Borsa svizzera: chiusura in rosso

ATS

2.8.2019 - 17:45

Giornata pesante per la Borsa svizzera: in chiusura l'indice dei titoli guida SMI ha perso l'1,17% a 9'803,69 punti, quello allargato SPI l'1,06% a 11'937,15.

Come su tutti i mercati internazionali, ha influito l'annuncio del presidente americano Donald Trump di una nuova raffica di dazi del 10% su 300 miliardi di dollari di merci e prodotti cinesi importati in Usa, dopo quelli al 25% su 250 miliardi di export made in China.
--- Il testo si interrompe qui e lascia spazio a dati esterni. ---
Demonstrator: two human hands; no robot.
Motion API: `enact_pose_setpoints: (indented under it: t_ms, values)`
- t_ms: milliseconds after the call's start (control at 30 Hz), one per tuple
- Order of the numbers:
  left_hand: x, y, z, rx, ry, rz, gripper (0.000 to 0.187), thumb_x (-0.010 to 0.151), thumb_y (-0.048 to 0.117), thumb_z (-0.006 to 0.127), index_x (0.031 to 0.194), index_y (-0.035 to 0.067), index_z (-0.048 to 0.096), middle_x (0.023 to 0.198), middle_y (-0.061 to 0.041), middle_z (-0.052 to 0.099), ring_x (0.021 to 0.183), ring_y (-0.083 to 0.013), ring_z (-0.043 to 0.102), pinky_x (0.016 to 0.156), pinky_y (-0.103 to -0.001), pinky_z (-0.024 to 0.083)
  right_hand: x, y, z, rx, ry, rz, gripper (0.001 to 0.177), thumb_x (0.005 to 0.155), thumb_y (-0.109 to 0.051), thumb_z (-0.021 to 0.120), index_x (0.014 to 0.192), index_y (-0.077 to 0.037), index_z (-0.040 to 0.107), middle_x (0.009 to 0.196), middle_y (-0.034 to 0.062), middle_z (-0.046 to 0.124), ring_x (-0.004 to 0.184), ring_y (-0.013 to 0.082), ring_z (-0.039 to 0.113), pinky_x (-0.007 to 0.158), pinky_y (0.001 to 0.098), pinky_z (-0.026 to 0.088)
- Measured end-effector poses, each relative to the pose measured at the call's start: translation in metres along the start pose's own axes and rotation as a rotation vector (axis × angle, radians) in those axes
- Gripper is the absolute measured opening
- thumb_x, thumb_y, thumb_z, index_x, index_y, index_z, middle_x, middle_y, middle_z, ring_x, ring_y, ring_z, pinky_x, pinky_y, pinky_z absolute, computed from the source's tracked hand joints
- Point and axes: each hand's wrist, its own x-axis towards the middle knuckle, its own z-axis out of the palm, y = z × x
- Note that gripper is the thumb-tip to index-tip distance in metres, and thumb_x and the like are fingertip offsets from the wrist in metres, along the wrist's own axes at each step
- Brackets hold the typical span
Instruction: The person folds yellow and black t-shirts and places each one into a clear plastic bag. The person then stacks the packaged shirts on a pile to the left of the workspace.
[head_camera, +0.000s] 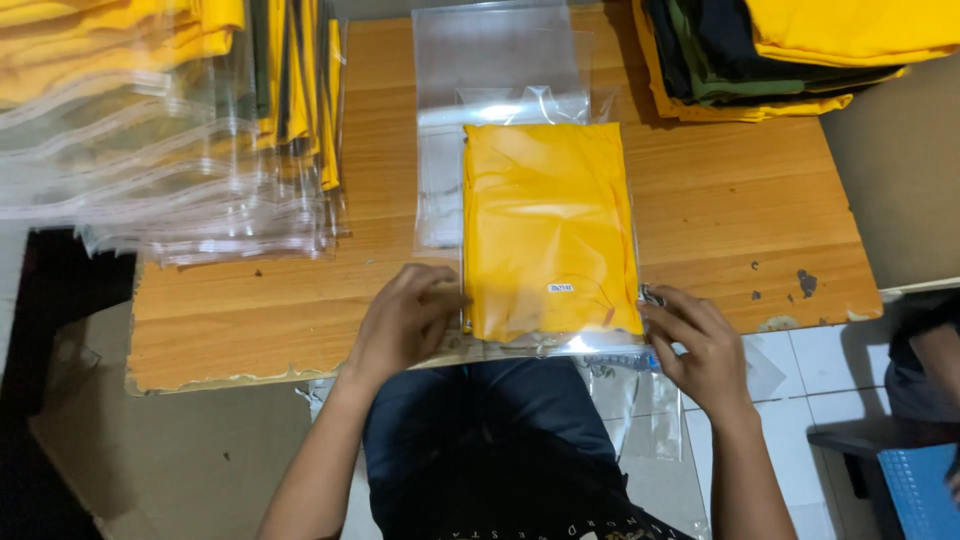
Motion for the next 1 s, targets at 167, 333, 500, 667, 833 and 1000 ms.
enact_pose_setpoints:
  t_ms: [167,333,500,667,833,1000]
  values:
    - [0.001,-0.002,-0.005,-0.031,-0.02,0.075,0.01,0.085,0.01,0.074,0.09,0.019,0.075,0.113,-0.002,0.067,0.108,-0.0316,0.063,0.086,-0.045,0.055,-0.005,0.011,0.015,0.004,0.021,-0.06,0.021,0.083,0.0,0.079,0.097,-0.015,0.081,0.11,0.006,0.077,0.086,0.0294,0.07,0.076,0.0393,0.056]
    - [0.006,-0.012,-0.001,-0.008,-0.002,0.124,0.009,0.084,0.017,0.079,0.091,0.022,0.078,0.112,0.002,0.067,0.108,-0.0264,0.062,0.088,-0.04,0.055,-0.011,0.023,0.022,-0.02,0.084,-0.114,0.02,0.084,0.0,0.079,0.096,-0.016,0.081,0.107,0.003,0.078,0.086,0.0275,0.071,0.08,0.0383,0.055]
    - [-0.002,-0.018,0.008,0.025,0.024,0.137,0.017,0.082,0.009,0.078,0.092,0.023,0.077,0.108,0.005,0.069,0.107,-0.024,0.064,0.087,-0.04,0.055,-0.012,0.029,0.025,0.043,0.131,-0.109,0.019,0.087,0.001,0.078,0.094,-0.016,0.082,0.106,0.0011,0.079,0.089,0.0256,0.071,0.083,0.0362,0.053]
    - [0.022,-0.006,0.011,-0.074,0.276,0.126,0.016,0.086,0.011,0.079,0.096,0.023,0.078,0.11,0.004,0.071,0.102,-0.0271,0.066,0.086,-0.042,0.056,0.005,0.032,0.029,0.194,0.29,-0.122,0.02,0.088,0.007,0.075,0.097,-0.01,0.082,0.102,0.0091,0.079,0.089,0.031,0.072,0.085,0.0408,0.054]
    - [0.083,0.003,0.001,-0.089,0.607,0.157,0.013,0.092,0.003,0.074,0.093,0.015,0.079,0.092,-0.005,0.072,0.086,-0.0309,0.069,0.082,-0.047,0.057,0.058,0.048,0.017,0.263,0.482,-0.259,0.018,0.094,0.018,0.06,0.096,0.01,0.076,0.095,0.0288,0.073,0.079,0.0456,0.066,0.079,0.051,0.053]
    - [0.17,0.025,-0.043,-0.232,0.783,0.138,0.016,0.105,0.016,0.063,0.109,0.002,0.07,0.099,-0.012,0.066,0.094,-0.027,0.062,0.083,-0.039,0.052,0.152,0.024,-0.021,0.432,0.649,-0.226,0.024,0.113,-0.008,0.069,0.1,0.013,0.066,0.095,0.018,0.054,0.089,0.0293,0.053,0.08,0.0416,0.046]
A livello congiunturale, a giugno i prezzi della produzione industriale sono scesi dello 0,6% sia nella zona euro che nella Ue-28. I cali più ampi si sono registrati in Lituania (-2%), Grecia (-1,9%) e Danimarca (-1,7%). Aumenti invece ci sono stati in Lettonia (+1,7%), Estonia e Cipro (+0,3%).

L'economia americana ha invece creato in luglio 164 mila posti di lavoro, poco sotto le attese degli analisti, che ne prevedevano 165 mila. Il tasso di disoccupazione è rimasto al 3,7%. In giugno il deficit degli Stati Uniti è calato lievemente dello 0,3% a 55,2 miliardi di dollari.

Non ha poi certo aiutato la Borsa svizzera la notizia, giunta nel pomeriggio, dell'apertura in ribasso di Wall Street, sempre sullo sfondo della guerra dei dazi con la Cina.

Sul listino elvetico, l'unico titolo in positivo è Roche (+0,23 a 267,25 franchi). Gli altri difensivi di peso Nestlé e Novartis perdono rispettivamente lo 0,44% (a 105,24) e l'1,20% (a 90,36). Fra i bancari, UBS scende dell'1,89% a 10,885 franchi e Credit Suisse addirittura del 4,53% a 11,485, aggiudicandosi la poco ambita maglia nera di giornata.

Male anche gli assicurativi: Swiss Life perde l'1,85% a 472,60 franchi, Zurich Insurance l'1,47% a 341,40 e Swiss Re lo 0,37% a 96,20. Fra i peggiori titoli di giornata risultano Swatch (-3,55% a 279,50), Richemont (-3,40% a 82,50) e LafargeHolcim (-3,25% a 47,36).